The Government and industry are not doing enough to help people live healthy lives, says the Nuffield Council on Bioethics in a report on public health ethics published today. The report, which highlights the importance of reducing health inequalities, looks specifically at alcohol, obesity, smoking, infectious disease and fluoridation of water.

“People often reject the idea of a ‘nanny state’,” said Lord Krebs, who chaired the committee that produced the report. “But the Government has a duty to look after the health of everyone and sometimes that means guiding or restricting our choices.”

The Council identifies alcohol consumption, which has become a huge public health problem in the UK, as a particular area where the Government should do more. Increasing tax on alcohol and restricting hours of sale have been shown to be effective in reducing alcohol consumption. Yet the Government’s alcohol strategy has focused on public information campaigns and voluntary labelling schemes – measures that have been shown not to be effective.

“The Government should implement tougher measures to tackle excessive drinking,” said Lord Krebs. “There is also an urgent need for an analysis of the effect of extended opening hours on levels of alcohol consumption, as well as on anti-social behaviour.”

The Council also recommends that producers, advertisers and sellers of alcohol should take more responsibility for preventing harm to health. They should not understate the risks, or exploit the desirability of drinking, particularly in ways that appeal to young people.

Excessive drinking is associated with major health problems and also affects third parties, for example through drink-driving and violence. The high level of drinking among young people is of particular concern. The annual number of deaths due to medical conditions caused by alcohol in the UK doubled from just over 4,000 in 1991 to over 8,000 in 2005. In 2004, the Government calculated that the cost of alcohol-related harms in England was £20 billion per year, and that alcohol misuse was involved in approximately half of all violent crimes (1.2 million violent incidents).

A selection of further recommendations made by the Council is below. In each case, the Council considered the responsibilities of the state and others in improving public health and reducing health inequalities.


Obesity in children and adults has increased dramatically over the past decade in the UK and is associated with several serious health conditions. Currently a major study is looking at whether front-of-pack labels on food packaging contribute to healthier choices. When the results are published, the Council recommends that the food industry should adopt the most effective labelling scheme, and if it does not, there would be ethical justification for the UK Government to enforce it through legislation.

We increasingly live in ‘obesogenic’ environments, which are less conducive to exercise in the daily routine. The Council recommends that town planners and architects should be trained to encourage people to be physically active through the design of buildings and public spaces. This could include segregating walking and cycling routes from heavy traffic, and maintaining more public parks and children’s playgrounds.


It is inconsistent for tobacco companies to claim they are socially responsible, and yet apply different standards for protecting consumers in different countries, depending on local laws. The Council recommends that policies on selling and advertising tobacco that provide the greatest protection to consumers should be adopted by companies worldwide.


In the UK, infectious diseases account for over 10 percent of deaths and around one in three GP consultations. As vaccination programmes are voluntary in the UK, people can choose not to get their children vaccinated. After weighing up the evidence and ethical considerations, the Council concluded that introducing more stringent policies for childhood vaccination (for example, penalties for those who do not comply) would not be justified at present in the UK.

Infectious disease across borders

New infectious diseases are currently emerging at the historically unprecedented rate of one per year. Global surveillance of new and existing infectious diseases is vital, particularly for those that could lead to worldwide pandemics such as new strains of influenza. However, surveillance can be compromised when countries do not have the capacity for effective monitoring or where they decide not to fully cooperate with international surveillance efforts.

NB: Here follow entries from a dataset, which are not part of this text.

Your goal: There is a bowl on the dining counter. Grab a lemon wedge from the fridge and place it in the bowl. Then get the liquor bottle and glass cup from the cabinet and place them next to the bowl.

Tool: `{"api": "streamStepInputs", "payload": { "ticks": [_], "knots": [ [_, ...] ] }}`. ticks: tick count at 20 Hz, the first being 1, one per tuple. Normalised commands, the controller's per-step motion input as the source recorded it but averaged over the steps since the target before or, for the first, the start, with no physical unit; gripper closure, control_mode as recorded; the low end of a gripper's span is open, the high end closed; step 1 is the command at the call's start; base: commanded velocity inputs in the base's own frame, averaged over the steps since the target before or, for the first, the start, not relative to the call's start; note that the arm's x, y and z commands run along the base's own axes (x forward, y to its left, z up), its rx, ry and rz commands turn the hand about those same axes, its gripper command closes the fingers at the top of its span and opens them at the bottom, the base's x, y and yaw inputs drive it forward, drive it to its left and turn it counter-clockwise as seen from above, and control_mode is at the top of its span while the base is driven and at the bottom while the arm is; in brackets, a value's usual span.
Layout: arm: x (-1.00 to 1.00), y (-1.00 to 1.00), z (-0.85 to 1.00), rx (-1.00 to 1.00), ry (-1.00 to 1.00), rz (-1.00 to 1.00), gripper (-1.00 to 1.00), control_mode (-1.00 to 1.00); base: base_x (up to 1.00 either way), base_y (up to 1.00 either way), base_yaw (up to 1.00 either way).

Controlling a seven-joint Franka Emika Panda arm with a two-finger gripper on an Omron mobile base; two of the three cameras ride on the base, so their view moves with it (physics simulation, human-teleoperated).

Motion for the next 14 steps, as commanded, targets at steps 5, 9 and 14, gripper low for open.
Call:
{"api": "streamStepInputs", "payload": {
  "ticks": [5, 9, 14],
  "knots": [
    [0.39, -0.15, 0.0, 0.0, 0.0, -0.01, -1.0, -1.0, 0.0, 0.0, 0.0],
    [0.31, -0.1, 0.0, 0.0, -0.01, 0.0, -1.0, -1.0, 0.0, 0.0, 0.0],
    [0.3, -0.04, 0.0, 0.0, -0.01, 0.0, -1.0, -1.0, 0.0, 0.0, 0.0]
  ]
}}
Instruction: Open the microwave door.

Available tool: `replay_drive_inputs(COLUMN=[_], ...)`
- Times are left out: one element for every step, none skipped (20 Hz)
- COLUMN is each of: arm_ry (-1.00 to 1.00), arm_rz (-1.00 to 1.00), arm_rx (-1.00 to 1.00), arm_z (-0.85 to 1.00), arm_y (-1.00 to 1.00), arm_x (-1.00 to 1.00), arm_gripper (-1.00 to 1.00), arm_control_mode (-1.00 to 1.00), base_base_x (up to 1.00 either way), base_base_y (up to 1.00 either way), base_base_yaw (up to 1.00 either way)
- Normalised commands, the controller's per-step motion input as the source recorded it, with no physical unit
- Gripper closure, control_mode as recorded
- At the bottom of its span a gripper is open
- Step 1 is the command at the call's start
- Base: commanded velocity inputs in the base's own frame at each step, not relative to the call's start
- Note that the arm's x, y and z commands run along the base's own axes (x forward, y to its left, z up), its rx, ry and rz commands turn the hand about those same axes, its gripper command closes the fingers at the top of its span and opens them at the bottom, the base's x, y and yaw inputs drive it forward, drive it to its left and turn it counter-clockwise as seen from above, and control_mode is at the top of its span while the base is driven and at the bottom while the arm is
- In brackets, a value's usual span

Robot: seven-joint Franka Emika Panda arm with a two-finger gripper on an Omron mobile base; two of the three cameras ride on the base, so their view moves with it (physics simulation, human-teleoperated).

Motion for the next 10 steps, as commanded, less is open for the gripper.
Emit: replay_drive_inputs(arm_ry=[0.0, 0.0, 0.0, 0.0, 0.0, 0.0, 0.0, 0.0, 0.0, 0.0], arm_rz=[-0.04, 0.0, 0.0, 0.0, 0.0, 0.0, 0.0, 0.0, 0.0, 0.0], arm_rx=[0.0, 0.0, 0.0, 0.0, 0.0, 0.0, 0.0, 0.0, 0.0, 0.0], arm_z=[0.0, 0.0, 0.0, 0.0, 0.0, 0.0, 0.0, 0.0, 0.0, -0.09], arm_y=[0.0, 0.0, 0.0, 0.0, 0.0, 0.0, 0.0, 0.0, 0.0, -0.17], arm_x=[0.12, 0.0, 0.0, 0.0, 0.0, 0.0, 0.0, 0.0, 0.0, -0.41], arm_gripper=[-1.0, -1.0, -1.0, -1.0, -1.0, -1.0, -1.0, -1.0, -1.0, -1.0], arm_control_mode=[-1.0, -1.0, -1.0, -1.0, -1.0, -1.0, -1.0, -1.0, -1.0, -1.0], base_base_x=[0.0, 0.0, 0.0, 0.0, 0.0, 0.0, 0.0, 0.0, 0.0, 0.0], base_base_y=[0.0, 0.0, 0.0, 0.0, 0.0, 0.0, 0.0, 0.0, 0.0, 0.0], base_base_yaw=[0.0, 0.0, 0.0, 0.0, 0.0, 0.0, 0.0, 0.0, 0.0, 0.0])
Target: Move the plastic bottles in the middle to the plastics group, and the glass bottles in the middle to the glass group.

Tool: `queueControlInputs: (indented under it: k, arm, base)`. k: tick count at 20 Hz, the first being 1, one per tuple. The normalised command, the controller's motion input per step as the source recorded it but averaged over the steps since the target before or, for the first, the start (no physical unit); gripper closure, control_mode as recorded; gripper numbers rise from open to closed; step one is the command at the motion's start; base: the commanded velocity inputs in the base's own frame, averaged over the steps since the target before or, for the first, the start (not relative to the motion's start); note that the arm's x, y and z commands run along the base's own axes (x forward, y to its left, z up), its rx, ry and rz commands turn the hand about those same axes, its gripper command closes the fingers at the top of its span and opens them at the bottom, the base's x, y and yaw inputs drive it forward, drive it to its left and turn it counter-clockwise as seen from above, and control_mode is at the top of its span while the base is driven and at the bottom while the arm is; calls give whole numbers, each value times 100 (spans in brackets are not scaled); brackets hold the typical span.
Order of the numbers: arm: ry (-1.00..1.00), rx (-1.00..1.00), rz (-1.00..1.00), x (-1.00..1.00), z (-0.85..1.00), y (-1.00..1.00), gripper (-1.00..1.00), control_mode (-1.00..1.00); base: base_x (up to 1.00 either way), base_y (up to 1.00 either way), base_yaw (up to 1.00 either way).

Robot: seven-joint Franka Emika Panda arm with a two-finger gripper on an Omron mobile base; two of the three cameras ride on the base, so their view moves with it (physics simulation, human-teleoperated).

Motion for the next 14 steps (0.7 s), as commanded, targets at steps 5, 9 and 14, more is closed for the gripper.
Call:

The Council recommends that the UK Government should help to improve the capacities of developing countries to effectively monitor infectious diseases.

Fluoridation of water supplies

Fluoride has been added to the water supply for over 50 years in some parts of the UK, with the aim of improving dental health. There has long been debate over whether this should be rolled out in other areas of the UK. This is controversial because fluoridation schemes do not provide each individual with a choice and because there is a lack of good-quality evidence on the potential benefits and harms.

The Council concludes that the most appropriate way of deciding whether fluoride should be added to water supplies is through regional democratic decision-making procedures. This should be supported by better and more-balanced information for the public and policy makers.


These conclusions and recommendations have been published in a report by the Nuffield Council on Bioethics called Public health: ethical issues. The report was prepared by a Working Party established in February 2006, which included members with expertise in health economics, law, philosophy, public health policy, health promotion and social science. To inform discussions, the group held a public consultation and met with representatives from relevant organisations.